Chairperson Derbez, who is Mexico’s foreign minister, had held
consultations immediately after the previous evening’s heads of
delegations meeting ended at about 1 am.
> See yesterday's report
He described his consultations at a later meeting with all WTO members
and at press conference. He said that because “speech after speech” in
the heads of delegations meeting had been about the Singapore issues —
trade and investment, trade and competition policy, transparency in
government procurement, trade facilitation — his first consultation with
a smallish group of participants had been about this group of subjects.
The consultations, which ended at about 4 am revealed that this was the
most difficult issue, and he therefore decided that the next
consultations, which began at about 8:30 am would start with this
subject, he said.
These consultations were with a larger group representing a wide range
of regional and other groups. During these consultations positions
shifted, allowing the possibility of dropping negotiations on one or two
subjects, Mr Derbez said.

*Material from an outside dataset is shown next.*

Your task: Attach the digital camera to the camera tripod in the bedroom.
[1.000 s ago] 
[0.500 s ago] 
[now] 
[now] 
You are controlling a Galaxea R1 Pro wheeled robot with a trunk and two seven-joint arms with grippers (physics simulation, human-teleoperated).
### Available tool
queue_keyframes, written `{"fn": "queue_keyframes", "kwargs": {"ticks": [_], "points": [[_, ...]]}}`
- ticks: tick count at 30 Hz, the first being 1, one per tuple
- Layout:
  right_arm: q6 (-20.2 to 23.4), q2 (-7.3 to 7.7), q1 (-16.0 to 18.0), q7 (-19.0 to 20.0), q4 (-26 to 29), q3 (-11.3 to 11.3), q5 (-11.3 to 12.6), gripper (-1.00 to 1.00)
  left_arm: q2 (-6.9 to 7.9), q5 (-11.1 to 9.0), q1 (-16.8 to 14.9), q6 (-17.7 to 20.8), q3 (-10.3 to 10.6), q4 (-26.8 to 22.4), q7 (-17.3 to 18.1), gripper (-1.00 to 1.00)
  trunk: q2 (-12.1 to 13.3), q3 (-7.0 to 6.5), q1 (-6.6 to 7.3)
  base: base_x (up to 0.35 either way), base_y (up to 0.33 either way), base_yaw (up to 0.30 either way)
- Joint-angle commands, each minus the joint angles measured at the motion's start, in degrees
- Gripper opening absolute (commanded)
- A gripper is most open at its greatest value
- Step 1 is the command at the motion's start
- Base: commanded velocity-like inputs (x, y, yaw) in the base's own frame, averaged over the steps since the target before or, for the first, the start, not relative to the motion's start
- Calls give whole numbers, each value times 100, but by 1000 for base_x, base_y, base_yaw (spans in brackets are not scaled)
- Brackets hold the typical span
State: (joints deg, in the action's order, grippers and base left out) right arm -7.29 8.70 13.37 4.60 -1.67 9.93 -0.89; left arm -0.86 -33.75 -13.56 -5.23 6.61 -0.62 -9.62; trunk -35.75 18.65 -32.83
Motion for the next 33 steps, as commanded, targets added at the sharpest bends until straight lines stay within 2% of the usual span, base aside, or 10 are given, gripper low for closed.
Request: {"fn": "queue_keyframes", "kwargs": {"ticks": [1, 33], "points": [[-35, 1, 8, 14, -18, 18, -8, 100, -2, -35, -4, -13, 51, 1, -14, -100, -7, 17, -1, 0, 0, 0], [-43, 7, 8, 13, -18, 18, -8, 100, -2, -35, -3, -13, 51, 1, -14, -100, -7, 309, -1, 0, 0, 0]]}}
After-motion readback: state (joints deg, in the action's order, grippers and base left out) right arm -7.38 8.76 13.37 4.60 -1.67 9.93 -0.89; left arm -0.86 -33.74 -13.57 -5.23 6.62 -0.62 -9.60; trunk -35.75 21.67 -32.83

He then suspended the consultations for
transparency, so that participants could meet their respective groups.
But when the participants returned it was clear that there was no
consensus and so he decided to close the meeting.
Mr Derbez then reported to the heads of delegations meeting at about
4:00 pm. He proposed a six-paragraph ministerial statement, which was
approved in the closing session at almost 6:00 pm. This instructs member
governments’ officials “to continue working on outstanding issues with a
renewed sense of urgency and purpose and taking fully into account all
the views we have expressed in this Conference.”
The ministers asked the General Council Chairman and the WTO
Director-General, to coordinate this work and to convene a meeting of
the General Council at senior officials level no later than 15 December
2003 to take necessary action.
Director-General Supachai Panitchpakdi said there was no hiding the fact
that the deadlock was a setback. He said he was disappointed but not
downhearted. He said it is important to ensure the negotiations are put
back on track. If the Doha Development Agenda fails, the losers will be
the poor of the world, he said. He pledged to work hard for a successful
Mr Derbez concluded that members have to learn from the lack of
consensus, that business as normal will not succeed, and that some
soul-searching is needed. He blamed part of the deadlock on a failure to
move a way from rhetoric — no one can live off rhetoric, he said.
The WTO and its members can still make a difference for the poorest, he
The ministerial statement
1. As we conclude our Fifth Ministerial Conference in Cancún, we would
like to express our deep appreciation to the Government and people of
Mexico for the excellent organization and warm hospitality we have
received in Cancún.
2. At this meeting we have welcomed Cambodia and Nepal as the first
least-developed countries to accede to the WTO since its establishment.
3. All participants have worked hard and constructively to make
progress as required under the Doha mandates. We have, indeed, made
considerable progress. However, more work needs to be done in some key
areas to enable us to proceed towards the conclusion of the negotiations
in fulfilment of the commitments we took at Doha.
4. We therefore instruct our officials to continue working on
outstanding issues with a renewed sense of urgency and purpose and
taking fully into account all the views we have expressed in this
Conference. We ask the Chairman of the General Council, working in close
co-operation with the Director-General, to coordinate this work and to
convene a meeting of the General Council at Senior Officials level no
later than 15 December 2003 to take the action necessary at that stage
to enable us to move towards a successful and timely conclusion of the
negotiations. We shall continue to exercise close personal supervision
of this process.
5. We will bring with us into this new phase all the valuable work
that has been done at this Conference. In those areas where we have
reached a high level of convergence on texts, we undertake to maintain
this convergence while working for an acceptable overall outcome.
6. Notwithstanding this setback, we reaffirm all our Doha Declarations
and Decisions and recommit ourselves to working to implement them fully
No decision yet on next ministerial conference
In the closing session, the ministers asked the General Council
chairperson to continue consultations on when and where the next
Ministerial Conference will be held.
They noted “with appreciation” that before the General Council meeting
in August, Hong Kong China had offered to host the next meeting.
However, Chairperson Derbez noted that because members were preoccupied
with the contents of the Cancún conference, they had not been able to
discuss the dates and venue seriously, except in informal contacts with
The Ministerial Conference has to be held at least once every two years.